** Exercise inputs follows **
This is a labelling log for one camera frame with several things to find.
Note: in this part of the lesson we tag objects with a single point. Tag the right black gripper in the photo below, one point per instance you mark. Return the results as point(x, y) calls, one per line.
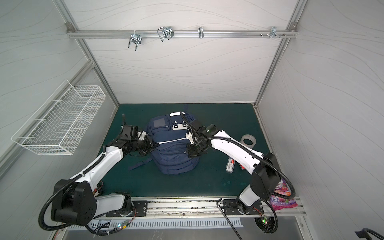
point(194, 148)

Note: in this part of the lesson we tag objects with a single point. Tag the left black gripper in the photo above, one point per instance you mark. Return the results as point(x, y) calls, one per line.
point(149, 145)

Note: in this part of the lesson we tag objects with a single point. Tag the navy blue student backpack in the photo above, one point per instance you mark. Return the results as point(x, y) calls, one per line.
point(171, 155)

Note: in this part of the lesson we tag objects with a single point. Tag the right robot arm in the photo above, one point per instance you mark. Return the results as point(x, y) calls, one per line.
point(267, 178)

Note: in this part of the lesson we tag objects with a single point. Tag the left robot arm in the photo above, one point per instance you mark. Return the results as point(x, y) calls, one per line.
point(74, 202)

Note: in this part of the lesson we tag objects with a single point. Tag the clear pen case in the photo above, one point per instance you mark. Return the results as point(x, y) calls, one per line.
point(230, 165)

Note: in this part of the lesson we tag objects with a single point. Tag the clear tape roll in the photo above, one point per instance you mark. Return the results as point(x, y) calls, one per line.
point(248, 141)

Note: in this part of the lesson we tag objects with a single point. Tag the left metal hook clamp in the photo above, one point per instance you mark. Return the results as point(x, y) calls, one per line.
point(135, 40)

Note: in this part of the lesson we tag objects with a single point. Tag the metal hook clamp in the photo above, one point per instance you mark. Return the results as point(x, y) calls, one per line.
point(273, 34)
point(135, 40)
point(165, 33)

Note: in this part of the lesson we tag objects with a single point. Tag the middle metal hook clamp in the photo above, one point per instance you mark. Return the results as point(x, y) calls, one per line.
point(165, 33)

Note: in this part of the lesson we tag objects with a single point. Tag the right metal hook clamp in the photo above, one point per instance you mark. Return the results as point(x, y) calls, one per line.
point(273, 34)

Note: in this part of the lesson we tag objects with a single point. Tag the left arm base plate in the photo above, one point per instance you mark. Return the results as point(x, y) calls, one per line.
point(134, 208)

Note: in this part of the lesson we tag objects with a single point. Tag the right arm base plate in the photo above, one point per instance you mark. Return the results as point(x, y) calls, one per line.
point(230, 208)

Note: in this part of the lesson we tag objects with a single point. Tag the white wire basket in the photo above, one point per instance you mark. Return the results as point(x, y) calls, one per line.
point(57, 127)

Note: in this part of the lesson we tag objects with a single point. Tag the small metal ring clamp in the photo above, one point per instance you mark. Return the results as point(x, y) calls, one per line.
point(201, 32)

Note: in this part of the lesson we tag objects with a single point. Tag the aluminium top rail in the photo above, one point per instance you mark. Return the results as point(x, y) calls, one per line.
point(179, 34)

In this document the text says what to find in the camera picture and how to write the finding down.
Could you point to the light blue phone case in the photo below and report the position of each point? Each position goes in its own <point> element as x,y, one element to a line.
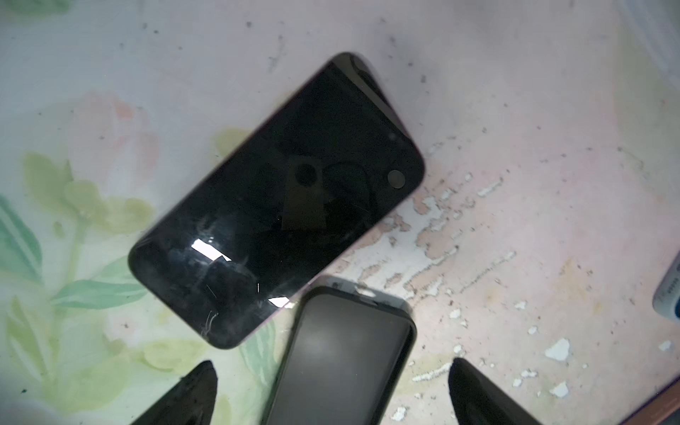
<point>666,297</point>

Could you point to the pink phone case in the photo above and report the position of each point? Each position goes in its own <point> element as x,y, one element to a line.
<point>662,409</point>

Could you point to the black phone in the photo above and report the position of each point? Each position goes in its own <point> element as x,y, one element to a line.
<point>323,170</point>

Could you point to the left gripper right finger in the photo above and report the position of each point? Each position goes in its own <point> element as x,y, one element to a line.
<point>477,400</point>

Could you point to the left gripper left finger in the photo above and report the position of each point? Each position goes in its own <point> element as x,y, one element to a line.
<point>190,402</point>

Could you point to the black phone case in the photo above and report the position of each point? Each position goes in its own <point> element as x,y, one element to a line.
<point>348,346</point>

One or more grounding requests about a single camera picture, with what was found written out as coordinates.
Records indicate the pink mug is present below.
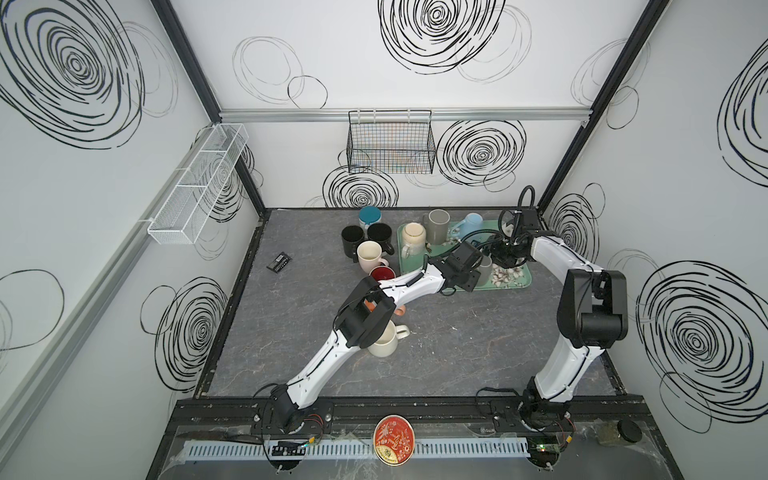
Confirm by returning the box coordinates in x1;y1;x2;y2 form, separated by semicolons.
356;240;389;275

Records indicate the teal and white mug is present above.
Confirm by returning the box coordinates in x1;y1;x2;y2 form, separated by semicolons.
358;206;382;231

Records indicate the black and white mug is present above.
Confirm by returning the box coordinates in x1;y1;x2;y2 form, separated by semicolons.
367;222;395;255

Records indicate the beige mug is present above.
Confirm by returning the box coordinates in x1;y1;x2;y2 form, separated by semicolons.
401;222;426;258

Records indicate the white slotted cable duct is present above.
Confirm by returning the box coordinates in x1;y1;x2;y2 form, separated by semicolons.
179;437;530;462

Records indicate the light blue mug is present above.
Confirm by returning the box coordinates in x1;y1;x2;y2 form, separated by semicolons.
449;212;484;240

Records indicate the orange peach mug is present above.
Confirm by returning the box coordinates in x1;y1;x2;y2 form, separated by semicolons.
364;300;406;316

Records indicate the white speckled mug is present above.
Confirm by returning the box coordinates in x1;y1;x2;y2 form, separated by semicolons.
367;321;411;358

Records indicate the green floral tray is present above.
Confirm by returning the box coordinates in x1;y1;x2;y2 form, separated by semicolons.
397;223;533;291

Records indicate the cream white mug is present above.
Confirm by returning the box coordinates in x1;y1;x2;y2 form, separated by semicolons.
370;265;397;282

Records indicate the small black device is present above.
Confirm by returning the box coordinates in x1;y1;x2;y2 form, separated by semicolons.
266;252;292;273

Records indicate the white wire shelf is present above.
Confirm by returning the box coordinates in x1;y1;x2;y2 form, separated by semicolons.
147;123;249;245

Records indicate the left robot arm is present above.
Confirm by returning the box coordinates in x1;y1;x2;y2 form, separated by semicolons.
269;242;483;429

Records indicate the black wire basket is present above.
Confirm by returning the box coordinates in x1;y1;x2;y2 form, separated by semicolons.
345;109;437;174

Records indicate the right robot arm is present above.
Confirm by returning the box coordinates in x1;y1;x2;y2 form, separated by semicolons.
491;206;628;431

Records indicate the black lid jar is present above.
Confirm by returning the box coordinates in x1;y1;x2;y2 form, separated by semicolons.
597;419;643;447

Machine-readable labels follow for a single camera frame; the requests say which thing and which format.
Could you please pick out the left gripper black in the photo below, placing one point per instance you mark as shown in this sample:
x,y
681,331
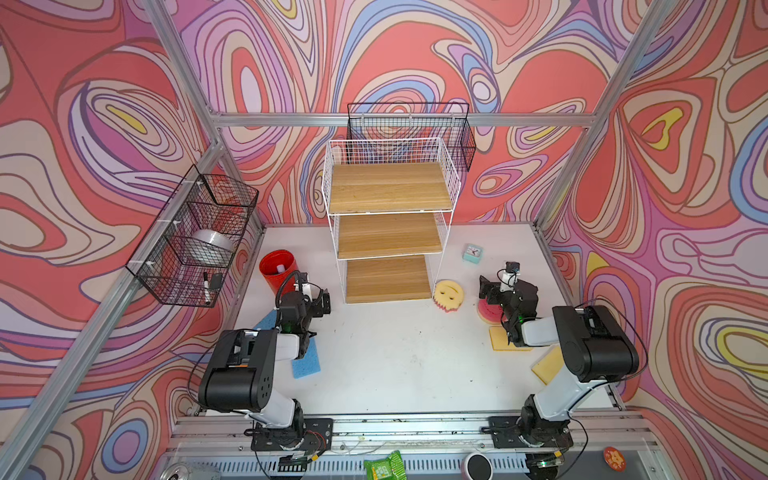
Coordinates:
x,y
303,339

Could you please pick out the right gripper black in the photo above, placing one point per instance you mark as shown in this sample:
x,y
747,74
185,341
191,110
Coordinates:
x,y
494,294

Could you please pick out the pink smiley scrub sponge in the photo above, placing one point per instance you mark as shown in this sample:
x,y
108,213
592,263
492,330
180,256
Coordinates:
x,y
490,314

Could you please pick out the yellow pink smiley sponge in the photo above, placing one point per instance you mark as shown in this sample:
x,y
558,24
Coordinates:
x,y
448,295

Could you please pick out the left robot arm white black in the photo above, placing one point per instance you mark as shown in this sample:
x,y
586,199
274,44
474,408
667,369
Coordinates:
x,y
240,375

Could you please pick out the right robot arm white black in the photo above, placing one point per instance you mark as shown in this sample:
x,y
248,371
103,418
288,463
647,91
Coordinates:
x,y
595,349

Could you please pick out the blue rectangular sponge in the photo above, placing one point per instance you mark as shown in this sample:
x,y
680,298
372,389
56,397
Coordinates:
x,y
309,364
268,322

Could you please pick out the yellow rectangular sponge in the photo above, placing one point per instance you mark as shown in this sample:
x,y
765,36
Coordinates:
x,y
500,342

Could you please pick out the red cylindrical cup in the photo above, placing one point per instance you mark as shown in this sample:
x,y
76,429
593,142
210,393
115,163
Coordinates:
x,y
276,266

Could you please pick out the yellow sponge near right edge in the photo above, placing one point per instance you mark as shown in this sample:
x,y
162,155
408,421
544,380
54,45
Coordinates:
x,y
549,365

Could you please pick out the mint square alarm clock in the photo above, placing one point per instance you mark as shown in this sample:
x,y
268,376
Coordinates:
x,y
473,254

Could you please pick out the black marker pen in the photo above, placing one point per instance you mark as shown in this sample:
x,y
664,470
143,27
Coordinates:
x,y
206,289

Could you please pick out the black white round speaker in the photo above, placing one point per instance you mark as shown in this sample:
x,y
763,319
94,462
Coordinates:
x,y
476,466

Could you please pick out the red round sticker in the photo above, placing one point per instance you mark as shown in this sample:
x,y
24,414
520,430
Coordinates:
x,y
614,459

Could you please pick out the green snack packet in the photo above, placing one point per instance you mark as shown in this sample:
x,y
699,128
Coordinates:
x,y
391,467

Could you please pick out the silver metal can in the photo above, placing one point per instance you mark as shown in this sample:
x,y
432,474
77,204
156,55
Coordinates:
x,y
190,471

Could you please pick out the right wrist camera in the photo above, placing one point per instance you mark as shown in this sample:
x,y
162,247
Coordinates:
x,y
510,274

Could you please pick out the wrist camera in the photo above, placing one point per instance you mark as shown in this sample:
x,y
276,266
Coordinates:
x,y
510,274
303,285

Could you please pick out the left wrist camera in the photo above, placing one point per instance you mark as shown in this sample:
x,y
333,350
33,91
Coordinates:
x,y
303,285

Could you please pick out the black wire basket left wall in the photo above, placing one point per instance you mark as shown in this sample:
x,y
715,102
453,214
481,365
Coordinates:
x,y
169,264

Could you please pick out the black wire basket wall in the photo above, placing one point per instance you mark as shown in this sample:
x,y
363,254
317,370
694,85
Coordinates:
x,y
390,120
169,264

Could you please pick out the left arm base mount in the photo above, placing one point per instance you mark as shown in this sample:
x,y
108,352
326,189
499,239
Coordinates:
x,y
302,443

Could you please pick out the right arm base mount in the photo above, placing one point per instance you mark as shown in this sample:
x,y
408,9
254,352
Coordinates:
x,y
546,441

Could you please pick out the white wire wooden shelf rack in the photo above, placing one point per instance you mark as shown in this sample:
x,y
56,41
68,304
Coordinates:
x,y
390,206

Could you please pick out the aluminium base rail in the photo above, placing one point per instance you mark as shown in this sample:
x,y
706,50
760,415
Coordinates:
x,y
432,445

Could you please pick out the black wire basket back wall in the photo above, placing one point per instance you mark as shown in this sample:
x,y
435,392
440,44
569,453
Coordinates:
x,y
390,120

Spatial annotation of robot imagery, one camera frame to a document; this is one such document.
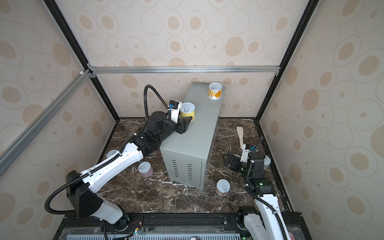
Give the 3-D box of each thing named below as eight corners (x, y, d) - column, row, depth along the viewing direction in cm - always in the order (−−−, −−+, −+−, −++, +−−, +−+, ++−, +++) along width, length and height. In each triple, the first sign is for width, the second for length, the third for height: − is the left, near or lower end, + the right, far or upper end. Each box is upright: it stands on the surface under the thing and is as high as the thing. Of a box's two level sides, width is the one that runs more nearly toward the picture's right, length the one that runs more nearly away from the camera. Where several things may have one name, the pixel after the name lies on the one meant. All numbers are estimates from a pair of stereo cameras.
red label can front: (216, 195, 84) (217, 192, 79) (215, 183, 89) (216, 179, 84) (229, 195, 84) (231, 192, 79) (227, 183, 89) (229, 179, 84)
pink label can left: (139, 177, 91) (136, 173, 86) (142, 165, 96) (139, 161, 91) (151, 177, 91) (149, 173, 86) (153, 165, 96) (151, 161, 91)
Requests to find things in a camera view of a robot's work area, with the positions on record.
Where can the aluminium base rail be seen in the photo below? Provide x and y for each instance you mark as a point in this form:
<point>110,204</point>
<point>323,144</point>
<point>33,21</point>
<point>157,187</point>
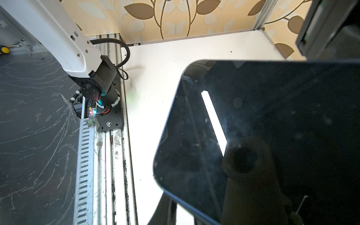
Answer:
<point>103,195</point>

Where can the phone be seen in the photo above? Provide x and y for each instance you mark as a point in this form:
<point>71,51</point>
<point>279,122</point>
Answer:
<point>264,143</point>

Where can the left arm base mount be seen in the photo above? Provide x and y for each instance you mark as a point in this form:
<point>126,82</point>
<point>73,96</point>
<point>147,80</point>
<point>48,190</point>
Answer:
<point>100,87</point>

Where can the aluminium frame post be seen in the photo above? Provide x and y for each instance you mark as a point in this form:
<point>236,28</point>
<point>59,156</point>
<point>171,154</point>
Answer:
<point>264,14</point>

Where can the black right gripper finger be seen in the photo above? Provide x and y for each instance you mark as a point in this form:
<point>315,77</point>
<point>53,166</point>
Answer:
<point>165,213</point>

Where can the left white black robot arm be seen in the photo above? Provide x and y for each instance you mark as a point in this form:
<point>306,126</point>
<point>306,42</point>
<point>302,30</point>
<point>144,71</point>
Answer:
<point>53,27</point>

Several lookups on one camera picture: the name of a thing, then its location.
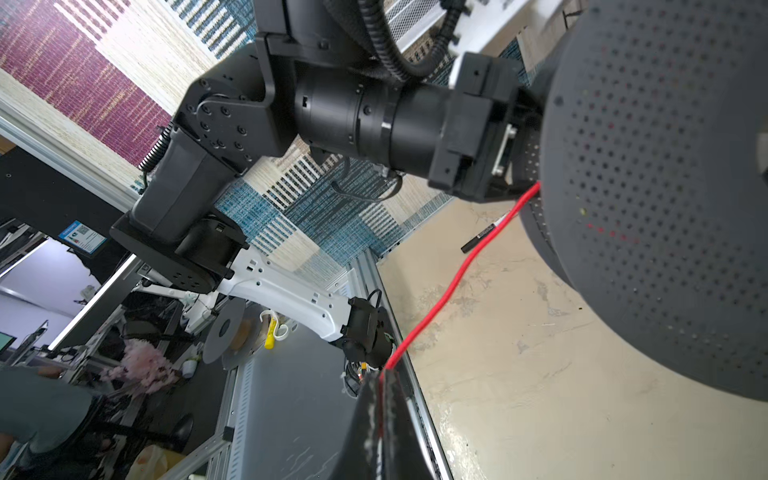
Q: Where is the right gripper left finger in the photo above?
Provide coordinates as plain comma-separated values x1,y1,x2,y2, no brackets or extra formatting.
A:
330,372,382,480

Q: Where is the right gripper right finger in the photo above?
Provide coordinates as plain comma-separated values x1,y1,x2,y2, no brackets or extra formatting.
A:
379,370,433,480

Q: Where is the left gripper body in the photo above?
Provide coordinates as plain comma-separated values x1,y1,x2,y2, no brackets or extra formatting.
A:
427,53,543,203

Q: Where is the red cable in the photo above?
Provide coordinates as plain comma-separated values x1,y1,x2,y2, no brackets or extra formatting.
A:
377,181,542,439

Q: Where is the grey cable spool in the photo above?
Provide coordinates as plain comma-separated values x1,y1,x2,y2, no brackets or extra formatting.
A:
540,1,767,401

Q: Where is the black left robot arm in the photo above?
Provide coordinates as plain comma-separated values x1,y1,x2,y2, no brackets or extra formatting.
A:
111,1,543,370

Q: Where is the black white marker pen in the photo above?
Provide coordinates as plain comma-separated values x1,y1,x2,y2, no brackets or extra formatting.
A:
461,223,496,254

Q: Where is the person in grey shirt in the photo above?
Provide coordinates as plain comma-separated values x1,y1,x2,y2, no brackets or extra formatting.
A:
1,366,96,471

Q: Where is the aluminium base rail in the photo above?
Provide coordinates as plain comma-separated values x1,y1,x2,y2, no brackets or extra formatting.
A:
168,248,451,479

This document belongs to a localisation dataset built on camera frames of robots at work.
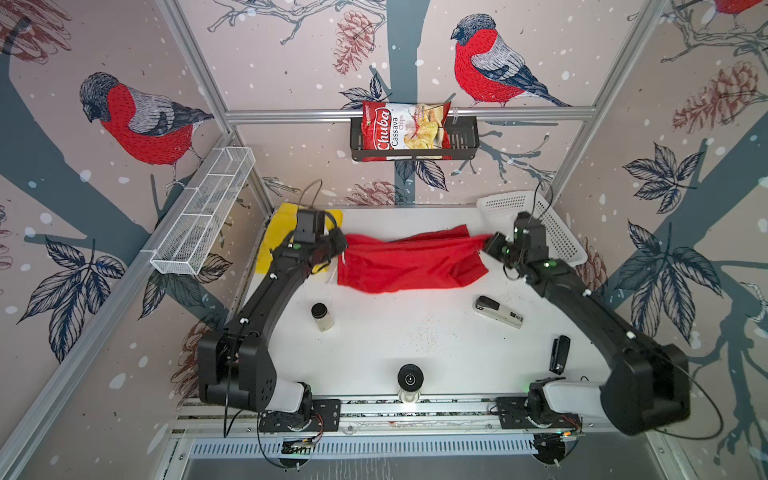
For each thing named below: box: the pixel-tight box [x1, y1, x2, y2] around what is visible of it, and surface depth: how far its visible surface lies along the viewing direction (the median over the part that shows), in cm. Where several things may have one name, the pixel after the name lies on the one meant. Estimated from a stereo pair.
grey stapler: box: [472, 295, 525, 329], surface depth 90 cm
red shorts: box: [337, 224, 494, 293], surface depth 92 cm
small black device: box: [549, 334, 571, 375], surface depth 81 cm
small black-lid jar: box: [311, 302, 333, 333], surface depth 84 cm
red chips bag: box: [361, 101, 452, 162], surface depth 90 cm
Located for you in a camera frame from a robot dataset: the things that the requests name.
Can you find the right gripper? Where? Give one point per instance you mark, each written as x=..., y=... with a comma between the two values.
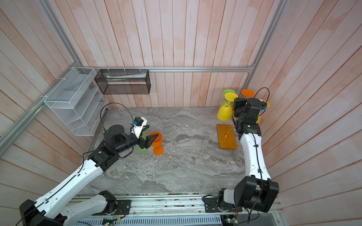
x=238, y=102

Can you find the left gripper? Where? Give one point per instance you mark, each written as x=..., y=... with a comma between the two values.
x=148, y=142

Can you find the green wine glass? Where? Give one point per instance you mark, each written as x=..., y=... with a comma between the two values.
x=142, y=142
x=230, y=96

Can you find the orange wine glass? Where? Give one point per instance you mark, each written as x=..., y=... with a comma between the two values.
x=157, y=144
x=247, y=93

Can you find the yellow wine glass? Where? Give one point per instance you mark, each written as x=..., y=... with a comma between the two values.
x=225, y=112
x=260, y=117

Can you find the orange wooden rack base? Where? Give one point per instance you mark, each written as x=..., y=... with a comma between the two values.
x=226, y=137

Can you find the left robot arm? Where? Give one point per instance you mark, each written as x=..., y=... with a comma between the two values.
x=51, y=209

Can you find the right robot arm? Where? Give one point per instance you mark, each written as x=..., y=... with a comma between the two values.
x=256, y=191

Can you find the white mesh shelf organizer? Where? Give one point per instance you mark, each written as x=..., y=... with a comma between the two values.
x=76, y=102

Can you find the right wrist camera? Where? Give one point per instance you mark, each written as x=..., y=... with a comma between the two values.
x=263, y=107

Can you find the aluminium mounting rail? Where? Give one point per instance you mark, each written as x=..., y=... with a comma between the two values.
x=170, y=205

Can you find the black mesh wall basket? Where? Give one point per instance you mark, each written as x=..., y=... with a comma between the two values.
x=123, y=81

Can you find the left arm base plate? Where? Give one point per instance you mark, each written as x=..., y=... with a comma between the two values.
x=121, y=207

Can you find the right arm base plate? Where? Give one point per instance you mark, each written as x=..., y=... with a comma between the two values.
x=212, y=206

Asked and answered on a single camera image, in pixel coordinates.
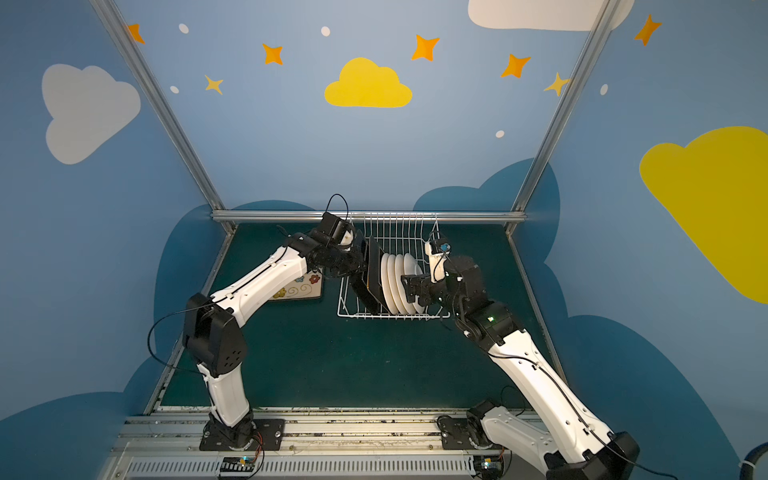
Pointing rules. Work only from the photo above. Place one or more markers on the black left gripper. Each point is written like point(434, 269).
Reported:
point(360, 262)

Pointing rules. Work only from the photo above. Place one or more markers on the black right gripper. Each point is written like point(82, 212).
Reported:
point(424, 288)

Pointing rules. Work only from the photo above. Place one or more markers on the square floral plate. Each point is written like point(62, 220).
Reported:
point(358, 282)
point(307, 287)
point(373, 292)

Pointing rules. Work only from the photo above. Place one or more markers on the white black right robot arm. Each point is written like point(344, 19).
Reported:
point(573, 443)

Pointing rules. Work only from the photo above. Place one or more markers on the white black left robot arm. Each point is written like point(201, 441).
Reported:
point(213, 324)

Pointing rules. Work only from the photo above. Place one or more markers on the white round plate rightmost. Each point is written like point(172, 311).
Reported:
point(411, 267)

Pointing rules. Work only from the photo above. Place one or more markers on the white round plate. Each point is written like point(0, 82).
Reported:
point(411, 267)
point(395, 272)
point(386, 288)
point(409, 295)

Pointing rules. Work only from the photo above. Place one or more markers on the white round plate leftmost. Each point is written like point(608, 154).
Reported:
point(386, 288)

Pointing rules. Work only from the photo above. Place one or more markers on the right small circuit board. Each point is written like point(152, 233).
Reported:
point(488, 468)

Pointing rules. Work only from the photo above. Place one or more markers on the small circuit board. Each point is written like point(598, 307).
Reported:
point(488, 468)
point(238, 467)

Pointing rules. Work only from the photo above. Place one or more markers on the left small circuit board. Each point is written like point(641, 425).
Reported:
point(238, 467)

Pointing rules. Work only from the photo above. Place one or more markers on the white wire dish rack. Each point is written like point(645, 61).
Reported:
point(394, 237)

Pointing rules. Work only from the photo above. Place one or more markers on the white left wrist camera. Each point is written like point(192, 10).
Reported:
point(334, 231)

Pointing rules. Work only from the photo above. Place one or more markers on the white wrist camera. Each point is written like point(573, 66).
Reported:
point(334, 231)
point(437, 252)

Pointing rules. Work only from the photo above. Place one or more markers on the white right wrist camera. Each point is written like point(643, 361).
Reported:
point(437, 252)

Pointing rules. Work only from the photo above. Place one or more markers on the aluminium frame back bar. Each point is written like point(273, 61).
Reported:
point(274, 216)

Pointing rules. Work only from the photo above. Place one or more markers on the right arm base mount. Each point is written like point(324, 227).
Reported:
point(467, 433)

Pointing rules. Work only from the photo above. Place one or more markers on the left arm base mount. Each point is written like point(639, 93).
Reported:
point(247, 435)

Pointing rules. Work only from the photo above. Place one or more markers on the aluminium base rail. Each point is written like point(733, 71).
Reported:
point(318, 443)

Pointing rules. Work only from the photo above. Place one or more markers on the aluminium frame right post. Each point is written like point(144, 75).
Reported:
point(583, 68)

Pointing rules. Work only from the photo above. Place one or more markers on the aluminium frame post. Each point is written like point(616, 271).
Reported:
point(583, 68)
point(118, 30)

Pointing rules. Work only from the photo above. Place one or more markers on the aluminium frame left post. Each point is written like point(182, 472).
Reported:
** End of Exercise inputs **
A copy of each line above that holds the word "have" is the expected answer.

[Exercise answer]
Give the 3-D box of each thing named below as eight corners (x, y, d) - column, row, depth along the viewing direction in cm - always in the order (−−−, −−+, −+−, −++, +−−, +−+, ++−, +++) along width, length and height. In each triple, the first sign is for width, the second for length, the third for height: − is the left, near or lower end, + the right, far or upper end. Each box is upright: it stands on the surface under the thing and is as high as the thing. Of a box's two level sides, width is the one that runs more nearly toward the picture's right, length the one that runs more nearly away from the camera. Where several things may have one name, the pixel after the name lies on the one meant. All numbers are estimates from a pair of stereo cameras.
For each thing named below: box: the pixel-tight box [x1, y1, x2, y2] around what is visible of it, and surface depth: how far its visible surface lies along the viewing direction (the median over the part that shows), in cm. Where several things may have one name, the pixel after the name lies on the one meant. Estimated from a stereo pair.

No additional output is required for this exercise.